Print the listing below again. Change nothing.

____________________

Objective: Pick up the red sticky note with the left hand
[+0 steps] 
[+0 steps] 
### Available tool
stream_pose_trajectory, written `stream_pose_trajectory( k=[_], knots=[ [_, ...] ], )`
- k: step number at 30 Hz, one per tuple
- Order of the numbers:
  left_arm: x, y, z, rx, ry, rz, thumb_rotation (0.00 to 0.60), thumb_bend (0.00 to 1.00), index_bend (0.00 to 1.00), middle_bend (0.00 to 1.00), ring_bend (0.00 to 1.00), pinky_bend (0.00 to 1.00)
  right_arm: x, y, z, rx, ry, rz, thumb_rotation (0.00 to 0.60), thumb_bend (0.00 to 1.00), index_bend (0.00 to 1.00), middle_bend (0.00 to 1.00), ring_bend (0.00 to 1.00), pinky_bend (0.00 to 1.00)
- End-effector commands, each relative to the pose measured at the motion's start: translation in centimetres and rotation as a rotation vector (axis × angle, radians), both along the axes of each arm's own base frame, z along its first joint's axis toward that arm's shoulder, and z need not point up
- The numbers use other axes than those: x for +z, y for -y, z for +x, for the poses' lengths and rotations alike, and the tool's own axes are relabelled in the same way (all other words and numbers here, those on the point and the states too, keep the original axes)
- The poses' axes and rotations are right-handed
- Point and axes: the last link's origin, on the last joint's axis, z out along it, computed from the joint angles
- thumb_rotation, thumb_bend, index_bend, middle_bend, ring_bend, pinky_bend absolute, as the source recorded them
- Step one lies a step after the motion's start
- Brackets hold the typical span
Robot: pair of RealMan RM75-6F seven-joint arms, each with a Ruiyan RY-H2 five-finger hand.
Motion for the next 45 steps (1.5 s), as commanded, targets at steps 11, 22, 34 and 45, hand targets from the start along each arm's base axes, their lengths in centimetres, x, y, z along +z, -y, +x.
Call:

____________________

Result for this exercise –
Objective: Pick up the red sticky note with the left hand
[+0 steps] 
[+0 steps] 
### Available tool
stream_pose_trajectory, written `stream_pose_trajectory( k=[_], knots=[ [_, ...] ], )`
- k: step number at 30 Hz, one per tuple
- Order of the numbers:
  left_arm: x, y, z, rx, ry, rz, thumb_rotation (0.00 to 0.60), thumb_bend (0.00 to 1.00), index_bend (0.00 to 1.00), middle_bend (0.00 to 1.00), ring_bend (0.00 to 1.00), pinky_bend (0.00 to 1.00)
  right_arm: x, y, z, rx, ry, rz, thumb_rotation (0.00 to 0.60), thumb_bend (0.00 to 1.00), index_bend (0.00 to 1.00), middle_bend (0.00 to 1.00), ring_bend (0.00 to 1.00), pinky_bend (0.00 to 1.00)
- End-effector commands, each relative to the pose measured at the motion's start: translation in centimetres and rotation as a rotation vector (axis × angle, radians), both along the axes of each arm's own base frame, z along its first joint's axis toward that arm's shoulder, and z need not point up
- The numbers use other axes than those: x for +z, y for -y, z for +x, for the poses' lengths and rotations alike, and the tool's own axes are relabelled in the same way (all other words and numbers here, those on the point and the states too, keep the original axes)
- The poses' axes and rotations are right-handed
- Point and axes: the last link's origin, on the last joint's axis, z out along it, computed from the joint angles
- thumb_rotation, thumb_bend, index_bend, middle_bend, ring_bend, pinky_bend absolute, as the source recorded them
- Step one lies a step after the motion's start
- Brackets hold the typical span
Robot: pair of RealMan RM75-6F seven-joint arms, each with a Ruiyan RY-H2 five-finger hand.
Motion for the next 45 steps (1.5 s), as commanded, targets at steps 11, 22, 34 and 45, hand targets from the start along each arm's base axes, their lengths in centimetres, x, y, z along +z, -y, +x.
Call:

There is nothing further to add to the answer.